Applying this definition to our asset in some examples:
  • Looking at the maximum DrawDown of -13.5 days in the last 5 years of Max Drawdown less than 15%, we see it is relatively higher, thus better in comparison to the benchmark SPY (-33.7 days)
  • Looking at maximum drop from peak to valley in of -8.1 days in the period of the last 3 years, we see it is relatively higher, thus better in comparison to SPY (-24.5 days).

MaxDuration:

'The Drawdown Duration is the length of any peak to peak period, or the time between new equity highs. The Max Drawdown Duration is the worst (the maximum/longest) amount of time an investment has seen between peaks (equity highs). Many assume Max DD Duration is the length of time between new highs during which the Max DD (magnitude) occurred. But that isn’t always the case. The Max DD duration is the longest time between peaks, period. So it could be the time when the program also had its biggest peak to valley loss (and usually is, because the program needs a long time to recover from the largest loss), but it doesn’t have to be'

Using this definition on our asset we see for example:
  • The maximum days under water over 5 years of Max Drawdown less than 15% is 196 days, which is lower, thus better compared to the benchmark SPY (488 days) in the same period.
  • Looking at maximum days under water in of 196 days in the period of the last 3 years, we see it is relatively lower, thus better in comparison to SPY (488 days).

AveDuration:

'The Average Drawdown Duration is an extension of the Maximum Drawdown.
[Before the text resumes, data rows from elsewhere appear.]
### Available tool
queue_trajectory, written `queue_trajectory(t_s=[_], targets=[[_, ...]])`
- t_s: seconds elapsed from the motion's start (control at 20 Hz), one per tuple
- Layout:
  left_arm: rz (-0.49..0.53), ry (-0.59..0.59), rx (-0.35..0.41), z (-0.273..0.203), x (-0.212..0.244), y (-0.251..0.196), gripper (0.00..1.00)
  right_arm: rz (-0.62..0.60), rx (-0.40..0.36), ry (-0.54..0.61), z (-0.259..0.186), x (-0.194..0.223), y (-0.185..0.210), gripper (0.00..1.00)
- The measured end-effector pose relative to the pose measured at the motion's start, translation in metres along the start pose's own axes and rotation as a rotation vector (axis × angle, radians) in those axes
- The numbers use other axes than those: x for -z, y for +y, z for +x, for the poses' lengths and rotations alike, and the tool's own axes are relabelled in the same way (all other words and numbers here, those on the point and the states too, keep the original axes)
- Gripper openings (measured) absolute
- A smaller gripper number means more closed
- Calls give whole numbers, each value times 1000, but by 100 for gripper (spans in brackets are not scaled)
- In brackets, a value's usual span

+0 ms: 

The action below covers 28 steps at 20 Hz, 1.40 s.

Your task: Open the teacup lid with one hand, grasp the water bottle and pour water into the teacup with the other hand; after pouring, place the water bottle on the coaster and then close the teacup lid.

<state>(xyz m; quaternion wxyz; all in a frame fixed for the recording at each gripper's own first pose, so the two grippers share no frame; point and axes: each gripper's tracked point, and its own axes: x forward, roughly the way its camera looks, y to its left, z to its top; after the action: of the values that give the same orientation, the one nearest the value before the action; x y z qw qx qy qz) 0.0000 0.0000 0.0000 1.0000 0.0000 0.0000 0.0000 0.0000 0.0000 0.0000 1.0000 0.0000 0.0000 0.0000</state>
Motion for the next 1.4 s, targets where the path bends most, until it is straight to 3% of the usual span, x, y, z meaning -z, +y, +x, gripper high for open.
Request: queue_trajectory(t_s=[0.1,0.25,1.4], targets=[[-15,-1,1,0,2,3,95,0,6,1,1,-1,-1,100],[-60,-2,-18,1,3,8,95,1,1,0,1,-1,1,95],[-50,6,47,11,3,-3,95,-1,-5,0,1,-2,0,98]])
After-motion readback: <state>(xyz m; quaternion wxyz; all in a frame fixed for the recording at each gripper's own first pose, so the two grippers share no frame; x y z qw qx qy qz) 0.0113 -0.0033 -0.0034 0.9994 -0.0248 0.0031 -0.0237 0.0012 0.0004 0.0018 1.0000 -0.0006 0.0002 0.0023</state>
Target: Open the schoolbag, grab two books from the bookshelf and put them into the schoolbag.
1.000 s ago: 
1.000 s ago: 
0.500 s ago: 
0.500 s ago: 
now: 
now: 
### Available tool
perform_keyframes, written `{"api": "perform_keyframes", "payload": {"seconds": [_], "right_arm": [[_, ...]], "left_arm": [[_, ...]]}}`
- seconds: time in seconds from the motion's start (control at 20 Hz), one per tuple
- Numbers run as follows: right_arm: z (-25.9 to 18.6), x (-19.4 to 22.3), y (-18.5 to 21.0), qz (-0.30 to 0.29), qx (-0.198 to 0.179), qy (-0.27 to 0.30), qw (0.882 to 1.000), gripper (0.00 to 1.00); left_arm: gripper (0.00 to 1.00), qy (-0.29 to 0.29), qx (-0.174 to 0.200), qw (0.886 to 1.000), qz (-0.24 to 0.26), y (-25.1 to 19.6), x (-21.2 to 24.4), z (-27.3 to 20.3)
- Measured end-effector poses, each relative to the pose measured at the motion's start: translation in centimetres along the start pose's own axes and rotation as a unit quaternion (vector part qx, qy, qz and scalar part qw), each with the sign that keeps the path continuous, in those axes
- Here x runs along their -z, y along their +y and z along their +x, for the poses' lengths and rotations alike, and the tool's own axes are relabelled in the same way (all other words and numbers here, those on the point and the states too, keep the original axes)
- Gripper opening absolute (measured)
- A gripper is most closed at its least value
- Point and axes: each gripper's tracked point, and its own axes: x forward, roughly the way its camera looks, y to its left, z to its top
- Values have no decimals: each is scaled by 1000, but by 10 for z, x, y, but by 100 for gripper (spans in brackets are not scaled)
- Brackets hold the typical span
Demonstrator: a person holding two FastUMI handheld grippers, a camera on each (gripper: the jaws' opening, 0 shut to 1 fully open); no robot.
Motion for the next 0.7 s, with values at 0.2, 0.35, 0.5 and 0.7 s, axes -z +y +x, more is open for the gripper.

However, this metric does not explain the drawdown in dollars or percentages, rather in days, weeks, or months. The Avg Drawdown Duration is the average amount of time an investment has seen between peaks (equity highs), or in other terms the average of time under water of all drawdowns. So in contrast to the Maximum duration it does not measure only one drawdown event but calculates the average of all.'

Which means for our asset as example:
  • Compared with the benchmark SPY (123 days) in the period of the last 5 years, the average days below previous high of 34 days of Max Drawdown less than 15% is lower, thus better.
  • Compared with SPY (179 days) in the period of the last 3 years, the average days below previous high of 42 days is lower, thus better.

Performance (YTD)

Historical returns have been extended using synthetic data.

Allocations ()

Allocations

Returns (%)

  • Note that yearly returns do not equal the sum of monthly returns due to compounding.
  • Performance results of Max Drawdown less than 15% are hypothetical, do not account for slippage, fees or taxes, and are based on backtesting, which has many inherent limitations, some of which are described in our Terms of Use.